No swim clothes will hold up forever under the conditions of chlorinated water
but there are certain things you can do to make sure your swimsuit lasts as long as possible.
Because bathing suits take a lot of abuse in swimming pools, the better ones are made of a sturdy fabric that is made to resist some of the wear that bathers put it through.
A growing number of swimsuits on the market are specifically made to resist the effects of chlorine. These chlorine-resistant suits are made to keep their color and thickness longer than regular swimsuits.
Over time these suits may also see the effects of chlorine eventually, but that damage can be slowed down with good care. This can result in a suit that looks better for more than one or two seasons.
Swimsuits fade and disintegrate as a result of repeated low level chlorine exposures, but more damage is actually caused by unbalanced (aggressive) water conditions, and the effects of body fats and oils on fabric.
Surprisingly, clothes worn by lifeguards working in warm water pools
that are sanitized and oxidized with brominated compounds (non bleach halogens)
actually disintegrate faster than the same suits worn in chlorinated pools,
indicating more of the suit damage is actually caused by body fats and oils
released as a result of warm water exposure than from sanitizer and oxidizer exposure.
Chlorine is added at low levels to pool water to keep bacteria from growing in the water. It is also added to drinking water for the same reason. In many counrties, any water that comes into contact with the clothing, with the exception of ocean and lake water, may have some chlorine in it.
While chlorine does bleach and damage clothing over time, it is used in small enough amounts in a swimming pool that the effects won’t be seen for some time.
The standard amount of chlorine that is added to a pool is calculated in parts per million. The level of chlorine in drinking water is generally less than one part per million. The measurement for a pool will generally be around 1 to 10 parts of chlorine for every million parts of water.
When something is bleached in the washing machine with a clothing bleach, the general guideline is a bleach level in the washer of about 80 parts per million.

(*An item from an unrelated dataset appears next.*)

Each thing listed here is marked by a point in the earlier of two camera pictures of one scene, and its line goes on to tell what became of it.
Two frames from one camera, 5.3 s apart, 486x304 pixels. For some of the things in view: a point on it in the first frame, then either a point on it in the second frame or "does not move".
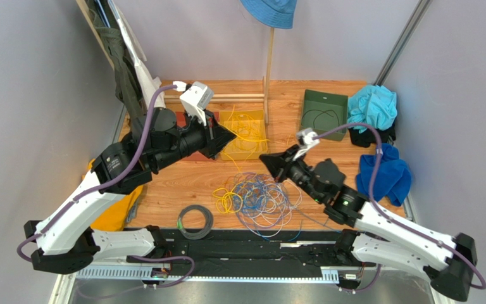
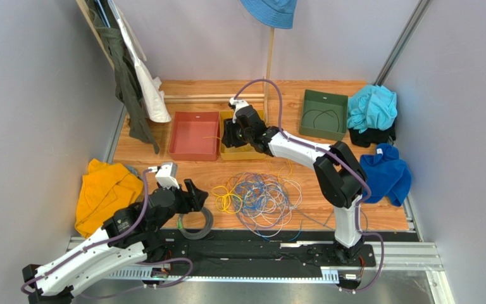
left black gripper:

This is a much faster way to bleach and damage clothing than exposing it to chlorine bleach in a pool, making the water in the washing machine a main contributor to damage to clothing. Wearing your clothes in the pool damages them more slowly because of the lower chlorine content.
Because a pool has higher levels of chlorine than household water, but less than a washing machine, repeated exposure of clothing to pool water will result in some damage and lighter clothing colors eventually. Rinsing out items of clothing after they have been in a pool will not remove the chlorine, but it will result in less chlorine in the clothing.
However, once the clothing has been in the pool water, the bleaching action of the chlorine on the clothing has already taken place. Rinsing it under the shower will not reverse any effects the chlorine already had on the clothing, but removes body oils from your clothing that could do as much or more damage than chlorine.
Smart swimming lessons also teach survival swimming skills that require you to swim fully clothed most of the time. The best swimming lesson are always done in clothes. This is great fun and may save your life one day.
Clean older clothes that no longer fade any colour dye into the water are best for swimming lessons. Make sure they are undamaged, fit well and don't chafe.
After the lesson wear the clothes for a while under the shower.
This rinses the chlorine out much better than in a hand wash basin.
Hang them out to dry in a well ventilated space so they will soon be ready for the next swimming lesson.